What do the lines say, reproduced word for word, from the first of the entries below through the line bearing "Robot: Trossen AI"?

[Collection entries]
※

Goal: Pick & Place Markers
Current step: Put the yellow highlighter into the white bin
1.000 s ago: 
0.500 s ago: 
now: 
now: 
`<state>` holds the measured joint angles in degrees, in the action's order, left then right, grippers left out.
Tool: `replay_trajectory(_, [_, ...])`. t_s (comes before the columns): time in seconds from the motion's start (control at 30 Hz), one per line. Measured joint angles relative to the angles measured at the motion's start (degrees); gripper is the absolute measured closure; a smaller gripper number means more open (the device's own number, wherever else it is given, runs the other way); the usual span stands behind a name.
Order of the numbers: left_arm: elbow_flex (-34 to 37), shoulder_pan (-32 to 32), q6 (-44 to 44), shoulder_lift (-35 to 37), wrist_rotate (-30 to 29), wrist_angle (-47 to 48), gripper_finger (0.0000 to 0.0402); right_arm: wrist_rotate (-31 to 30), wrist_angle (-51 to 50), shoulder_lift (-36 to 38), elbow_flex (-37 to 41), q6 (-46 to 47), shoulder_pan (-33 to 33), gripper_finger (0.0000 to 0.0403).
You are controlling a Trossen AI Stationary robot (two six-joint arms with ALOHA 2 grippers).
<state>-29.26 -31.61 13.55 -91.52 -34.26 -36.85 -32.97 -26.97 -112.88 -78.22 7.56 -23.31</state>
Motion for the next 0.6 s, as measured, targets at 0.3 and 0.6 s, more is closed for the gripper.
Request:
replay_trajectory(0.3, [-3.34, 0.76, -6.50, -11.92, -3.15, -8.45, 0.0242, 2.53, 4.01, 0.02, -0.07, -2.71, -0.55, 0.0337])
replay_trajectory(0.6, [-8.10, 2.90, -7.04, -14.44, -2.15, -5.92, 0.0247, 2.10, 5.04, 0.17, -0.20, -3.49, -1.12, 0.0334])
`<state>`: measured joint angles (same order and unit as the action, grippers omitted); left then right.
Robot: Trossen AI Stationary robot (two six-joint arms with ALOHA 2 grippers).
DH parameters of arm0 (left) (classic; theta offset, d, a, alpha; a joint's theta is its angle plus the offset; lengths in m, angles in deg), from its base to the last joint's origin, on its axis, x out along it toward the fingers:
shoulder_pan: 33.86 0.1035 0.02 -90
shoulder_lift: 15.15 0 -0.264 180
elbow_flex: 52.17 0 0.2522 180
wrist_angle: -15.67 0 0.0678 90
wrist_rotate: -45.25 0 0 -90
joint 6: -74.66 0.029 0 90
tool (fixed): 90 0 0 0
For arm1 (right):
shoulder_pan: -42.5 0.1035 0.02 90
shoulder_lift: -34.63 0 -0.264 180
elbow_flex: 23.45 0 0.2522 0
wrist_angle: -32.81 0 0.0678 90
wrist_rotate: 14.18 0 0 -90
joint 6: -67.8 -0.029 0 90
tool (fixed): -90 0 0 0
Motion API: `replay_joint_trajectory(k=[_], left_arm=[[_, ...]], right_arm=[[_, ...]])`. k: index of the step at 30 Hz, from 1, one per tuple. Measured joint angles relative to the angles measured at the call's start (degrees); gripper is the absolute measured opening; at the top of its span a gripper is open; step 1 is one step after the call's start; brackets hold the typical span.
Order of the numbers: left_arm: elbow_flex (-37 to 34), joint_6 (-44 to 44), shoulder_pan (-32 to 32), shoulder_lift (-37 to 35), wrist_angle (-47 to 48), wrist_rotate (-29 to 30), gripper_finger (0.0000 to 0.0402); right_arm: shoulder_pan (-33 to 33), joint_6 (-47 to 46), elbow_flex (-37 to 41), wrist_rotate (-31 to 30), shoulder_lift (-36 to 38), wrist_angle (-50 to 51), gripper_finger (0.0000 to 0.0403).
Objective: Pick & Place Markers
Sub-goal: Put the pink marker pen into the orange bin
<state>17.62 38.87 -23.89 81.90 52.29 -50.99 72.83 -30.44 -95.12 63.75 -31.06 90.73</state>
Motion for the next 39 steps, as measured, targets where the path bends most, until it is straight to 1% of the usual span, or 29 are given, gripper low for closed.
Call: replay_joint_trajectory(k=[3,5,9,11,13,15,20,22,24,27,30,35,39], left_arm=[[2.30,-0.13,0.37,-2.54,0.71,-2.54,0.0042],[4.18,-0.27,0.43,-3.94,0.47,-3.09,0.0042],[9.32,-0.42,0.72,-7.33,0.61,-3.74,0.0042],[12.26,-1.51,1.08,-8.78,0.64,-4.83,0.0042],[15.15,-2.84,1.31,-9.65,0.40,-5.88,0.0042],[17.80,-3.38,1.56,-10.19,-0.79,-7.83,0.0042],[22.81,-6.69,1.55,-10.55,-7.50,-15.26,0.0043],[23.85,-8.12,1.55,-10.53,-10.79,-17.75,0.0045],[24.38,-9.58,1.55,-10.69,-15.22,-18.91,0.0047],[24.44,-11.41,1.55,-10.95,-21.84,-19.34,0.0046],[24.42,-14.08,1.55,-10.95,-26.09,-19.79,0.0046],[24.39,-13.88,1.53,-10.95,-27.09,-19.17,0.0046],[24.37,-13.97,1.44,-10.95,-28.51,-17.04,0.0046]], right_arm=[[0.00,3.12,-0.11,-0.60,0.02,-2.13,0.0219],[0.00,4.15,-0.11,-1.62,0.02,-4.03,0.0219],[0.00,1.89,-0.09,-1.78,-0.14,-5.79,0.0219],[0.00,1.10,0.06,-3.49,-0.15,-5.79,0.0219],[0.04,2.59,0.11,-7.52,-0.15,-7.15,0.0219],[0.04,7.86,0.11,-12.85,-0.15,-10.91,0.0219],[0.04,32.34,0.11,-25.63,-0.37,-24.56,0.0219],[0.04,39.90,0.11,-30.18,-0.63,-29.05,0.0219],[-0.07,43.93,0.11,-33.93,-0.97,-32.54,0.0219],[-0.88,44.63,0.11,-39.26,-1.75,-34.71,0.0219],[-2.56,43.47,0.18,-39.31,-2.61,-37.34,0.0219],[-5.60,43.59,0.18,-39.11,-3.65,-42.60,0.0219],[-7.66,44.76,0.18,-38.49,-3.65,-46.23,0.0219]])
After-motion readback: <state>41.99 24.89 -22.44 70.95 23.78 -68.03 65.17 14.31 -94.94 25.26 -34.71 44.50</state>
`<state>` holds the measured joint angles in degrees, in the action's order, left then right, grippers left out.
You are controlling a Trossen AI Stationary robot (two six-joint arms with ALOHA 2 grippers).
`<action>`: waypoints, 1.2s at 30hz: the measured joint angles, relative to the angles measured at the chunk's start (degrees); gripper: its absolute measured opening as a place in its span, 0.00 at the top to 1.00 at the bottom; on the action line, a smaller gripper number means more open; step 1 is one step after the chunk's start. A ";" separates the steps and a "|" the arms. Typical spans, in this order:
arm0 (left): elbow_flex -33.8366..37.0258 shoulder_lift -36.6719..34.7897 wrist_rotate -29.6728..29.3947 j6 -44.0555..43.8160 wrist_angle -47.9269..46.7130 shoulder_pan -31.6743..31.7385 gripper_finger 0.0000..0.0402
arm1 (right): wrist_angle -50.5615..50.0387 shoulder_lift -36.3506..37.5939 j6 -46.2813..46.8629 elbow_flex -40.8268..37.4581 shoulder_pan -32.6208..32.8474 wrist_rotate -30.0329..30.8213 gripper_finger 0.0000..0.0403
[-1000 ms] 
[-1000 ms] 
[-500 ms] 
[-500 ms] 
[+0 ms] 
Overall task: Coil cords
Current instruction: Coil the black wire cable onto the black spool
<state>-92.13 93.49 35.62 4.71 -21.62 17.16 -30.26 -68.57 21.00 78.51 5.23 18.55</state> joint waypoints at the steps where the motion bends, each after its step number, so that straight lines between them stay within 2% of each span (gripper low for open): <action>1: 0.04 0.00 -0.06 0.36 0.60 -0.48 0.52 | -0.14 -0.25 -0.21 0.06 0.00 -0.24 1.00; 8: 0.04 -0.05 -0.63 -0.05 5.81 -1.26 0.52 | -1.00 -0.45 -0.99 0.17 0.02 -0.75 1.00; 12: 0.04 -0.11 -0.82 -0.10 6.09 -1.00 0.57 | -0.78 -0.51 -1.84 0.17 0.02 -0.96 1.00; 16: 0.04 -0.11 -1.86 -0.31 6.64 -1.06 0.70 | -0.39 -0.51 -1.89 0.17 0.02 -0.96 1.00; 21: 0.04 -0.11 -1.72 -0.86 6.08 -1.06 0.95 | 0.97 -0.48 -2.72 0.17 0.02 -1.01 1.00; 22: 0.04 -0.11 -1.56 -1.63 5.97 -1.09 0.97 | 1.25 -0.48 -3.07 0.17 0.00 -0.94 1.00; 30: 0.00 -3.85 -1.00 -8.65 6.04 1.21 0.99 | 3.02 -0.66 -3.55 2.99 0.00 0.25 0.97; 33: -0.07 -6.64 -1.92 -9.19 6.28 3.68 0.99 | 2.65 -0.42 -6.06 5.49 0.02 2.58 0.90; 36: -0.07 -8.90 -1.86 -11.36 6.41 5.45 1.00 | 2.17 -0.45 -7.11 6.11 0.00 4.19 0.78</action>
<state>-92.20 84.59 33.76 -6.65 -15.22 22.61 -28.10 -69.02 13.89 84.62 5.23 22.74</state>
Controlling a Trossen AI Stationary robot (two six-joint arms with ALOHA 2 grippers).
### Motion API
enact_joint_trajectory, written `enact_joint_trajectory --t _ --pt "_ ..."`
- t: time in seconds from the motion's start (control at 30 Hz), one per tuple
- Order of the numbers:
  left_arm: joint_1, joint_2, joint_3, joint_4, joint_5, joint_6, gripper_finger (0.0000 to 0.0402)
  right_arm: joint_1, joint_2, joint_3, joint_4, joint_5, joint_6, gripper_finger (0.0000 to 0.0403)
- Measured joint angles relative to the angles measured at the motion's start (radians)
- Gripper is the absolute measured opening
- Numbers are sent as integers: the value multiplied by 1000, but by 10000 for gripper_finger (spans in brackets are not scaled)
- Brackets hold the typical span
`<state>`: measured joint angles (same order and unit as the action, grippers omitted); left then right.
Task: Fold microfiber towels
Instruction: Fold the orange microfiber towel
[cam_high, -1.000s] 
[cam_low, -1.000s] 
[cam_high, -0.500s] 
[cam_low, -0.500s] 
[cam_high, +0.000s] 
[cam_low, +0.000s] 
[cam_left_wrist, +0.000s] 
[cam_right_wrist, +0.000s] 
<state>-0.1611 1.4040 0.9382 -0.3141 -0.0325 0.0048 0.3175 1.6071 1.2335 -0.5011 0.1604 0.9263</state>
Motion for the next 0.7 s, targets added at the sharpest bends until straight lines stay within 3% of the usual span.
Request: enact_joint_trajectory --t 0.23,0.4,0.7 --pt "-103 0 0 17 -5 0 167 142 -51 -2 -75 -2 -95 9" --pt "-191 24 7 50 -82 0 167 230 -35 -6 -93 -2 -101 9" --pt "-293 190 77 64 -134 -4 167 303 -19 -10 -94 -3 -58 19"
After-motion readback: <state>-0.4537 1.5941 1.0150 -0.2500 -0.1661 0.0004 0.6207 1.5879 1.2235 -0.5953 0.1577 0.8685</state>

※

Reply:
Goal: Pick & Place Markers
Current step: Put the yellow highlighter into the white bin
1.000 s ago: 
0.500 s ago: 
now: 
now: 
`<state>` holds the measured joint angles in degrees, in the action's order, left then right, grippers left out.
Tool: `replay_trajectory(_, [_, ...])`. t_s (comes before the columns): time in seconds from the motion's start (control at 30 Hz), one per line. Measured joint angles relative to the angles measured at the motion's start (degrees); gripper is the absolute measured closure; a smaller gripper number means more open (the device's own number, wherever else it is given, runs the other way); the usual span stands behind a name.
Order of the numbers: left_arm: elbow_flex (-34 to 37), shoulder_pan (-32 to 32), q6 (-44 to 44), shoulder_lift (-35 to 37), wrist_rotate (-30 to 29), wrist_angle (-47 to 48), gripper_finger (0.0000 to 0.0402); right_arm: wrist_rotate (-31 to 30), wrist_angle (-51 to 50), shoulder_lift (-36 to 38), elbow_flex (-37 to 41), q6 (-46 to 47), shoulder_pan (-33 to 33), gripper_finger (0.0000 to 0.0403).
You are controlling a Trossen AI Stationary robot (two six-joint arms with ALOHA 2 grippers).
<state>-29.26 -31.61 13.55 -91.52 -34.26 -36.85 -32.97 -26.97 -112.88 -78.22 7.56 -23.31</state>
Motion for the next 0.6 s, as measured, targets at 0.3 and 0.6 s, more is closed for the gripper.
Request:
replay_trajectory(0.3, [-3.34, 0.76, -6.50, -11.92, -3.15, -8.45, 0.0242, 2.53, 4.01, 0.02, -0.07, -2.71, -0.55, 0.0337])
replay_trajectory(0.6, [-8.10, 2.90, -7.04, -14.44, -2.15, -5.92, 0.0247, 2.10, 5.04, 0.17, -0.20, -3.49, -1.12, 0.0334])
`<state>`: measured joint angles (same order and unit as the action, grippers omitted); left then right.
Robot: Trossen AI Stationary robot (two six-joint arms with ALOHA 2 grippers).

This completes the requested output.